**TRY IT**
Set down all of the lines below exactly as they are given.

(INPUT DATA Opens)

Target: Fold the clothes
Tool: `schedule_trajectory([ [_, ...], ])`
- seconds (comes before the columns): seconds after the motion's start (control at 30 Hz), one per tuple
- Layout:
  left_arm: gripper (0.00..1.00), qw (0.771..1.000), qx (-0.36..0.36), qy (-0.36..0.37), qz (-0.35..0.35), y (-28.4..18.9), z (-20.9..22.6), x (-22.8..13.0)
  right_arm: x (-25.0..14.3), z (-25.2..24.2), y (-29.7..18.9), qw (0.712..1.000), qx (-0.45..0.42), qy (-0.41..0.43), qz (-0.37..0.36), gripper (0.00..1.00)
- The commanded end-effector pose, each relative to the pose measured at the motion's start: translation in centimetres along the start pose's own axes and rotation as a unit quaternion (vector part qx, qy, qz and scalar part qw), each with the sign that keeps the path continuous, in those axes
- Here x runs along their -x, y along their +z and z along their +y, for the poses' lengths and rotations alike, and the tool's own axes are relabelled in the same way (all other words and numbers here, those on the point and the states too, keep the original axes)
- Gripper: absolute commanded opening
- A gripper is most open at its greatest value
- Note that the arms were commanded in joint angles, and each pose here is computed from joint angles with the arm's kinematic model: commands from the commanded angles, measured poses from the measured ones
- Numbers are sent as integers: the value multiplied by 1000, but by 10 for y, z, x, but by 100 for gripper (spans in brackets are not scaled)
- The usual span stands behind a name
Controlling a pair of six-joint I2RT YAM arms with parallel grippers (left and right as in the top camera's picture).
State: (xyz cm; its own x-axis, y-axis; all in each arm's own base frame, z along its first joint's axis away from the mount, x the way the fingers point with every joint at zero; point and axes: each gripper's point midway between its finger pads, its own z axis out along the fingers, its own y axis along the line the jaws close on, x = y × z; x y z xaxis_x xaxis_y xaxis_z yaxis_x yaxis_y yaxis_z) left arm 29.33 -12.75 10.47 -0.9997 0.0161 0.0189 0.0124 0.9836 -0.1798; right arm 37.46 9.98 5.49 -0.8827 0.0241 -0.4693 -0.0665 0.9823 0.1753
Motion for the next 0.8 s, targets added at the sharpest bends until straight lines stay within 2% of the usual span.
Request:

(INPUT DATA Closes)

**SOLUTION**
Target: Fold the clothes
Tool: `schedule_trajectory([ [_, ...], ])`
- seconds (comes before the columns): seconds after the motion's start (control at 30 Hz), one per tuple
- Layout:
  left_arm: gripper (0.00..1.00), qw (0.771..1.000), qx (-0.36..0.36), qy (-0.36..0.37), qz (-0.35..0.35), y (-28.4..18.9), z (-20.9..22.6), x (-22.8..13.0)
  right_arm: x (-25.0..14.3), z (-25.2..24.2), y (-29.7..18.9), qw (0.712..1.000), qx (-0.45..0.42), qy (-0.41..0.43), qz (-0.37..0.36), gripper (0.00..1.00)
- The commanded end-effector pose, each relative to the pose measured at the motion's start: translation in centimetres along the start pose's own axes and rotation as a unit quaternion (vector part qx, qy, qz and scalar part qw), each with the sign that keeps the path continuous, in those axes
- Here x runs along their -x, y along their +z and z along their +y, for the poses' lengths and rotations alike, and the tool's own axes are relabelled in the same way (all other words and numbers here, those on the point and the states too, keep the original axes)
- Gripper: absolute commanded opening
- A gripper is most open at its greatest value
- Note that the arms were commanded in joint angles, and each pose here is computed from joint angles with the arm's kinematic model: commands from the commanded angles, measured poses from the measured ones
- Numbers are sent as integers: the value multiplied by 1000, but by 10 for y, z, x, but by 100 for gripper (spans in brackets are not scaled)
- The usual span stands behind a name
Controlling a pair of six-joint I2RT YAM arms with parallel grippers (left and right as in the top camera's picture).
State: (xyz cm; its own x-axis, y-axis; all in each arm's own base frame, z along its first joint's axis away from the mount, x the way the fingers point with every joint at zero; point and axes: each gripper's point midway between its finger pads, its own z axis out along the fingers, its own y axis along the line the jaws close on, x = y × z; x y z xaxis_x xaxis_y xaxis_z yaxis_x yaxis_y yaxis_z) left arm 29.33 -12.75 10.47 -0.9997 0.0161 0.0189 0.0124 0.9836 -0.1798; right arm 37.46 9.98 5.49 -0.8827 0.0241 -0.4693 -0.0665 0.9823 0.1753
Motion for the next 0.8 s, targets added at the sharpest bends until straight lines stay within 2% of the usual span.
Request:

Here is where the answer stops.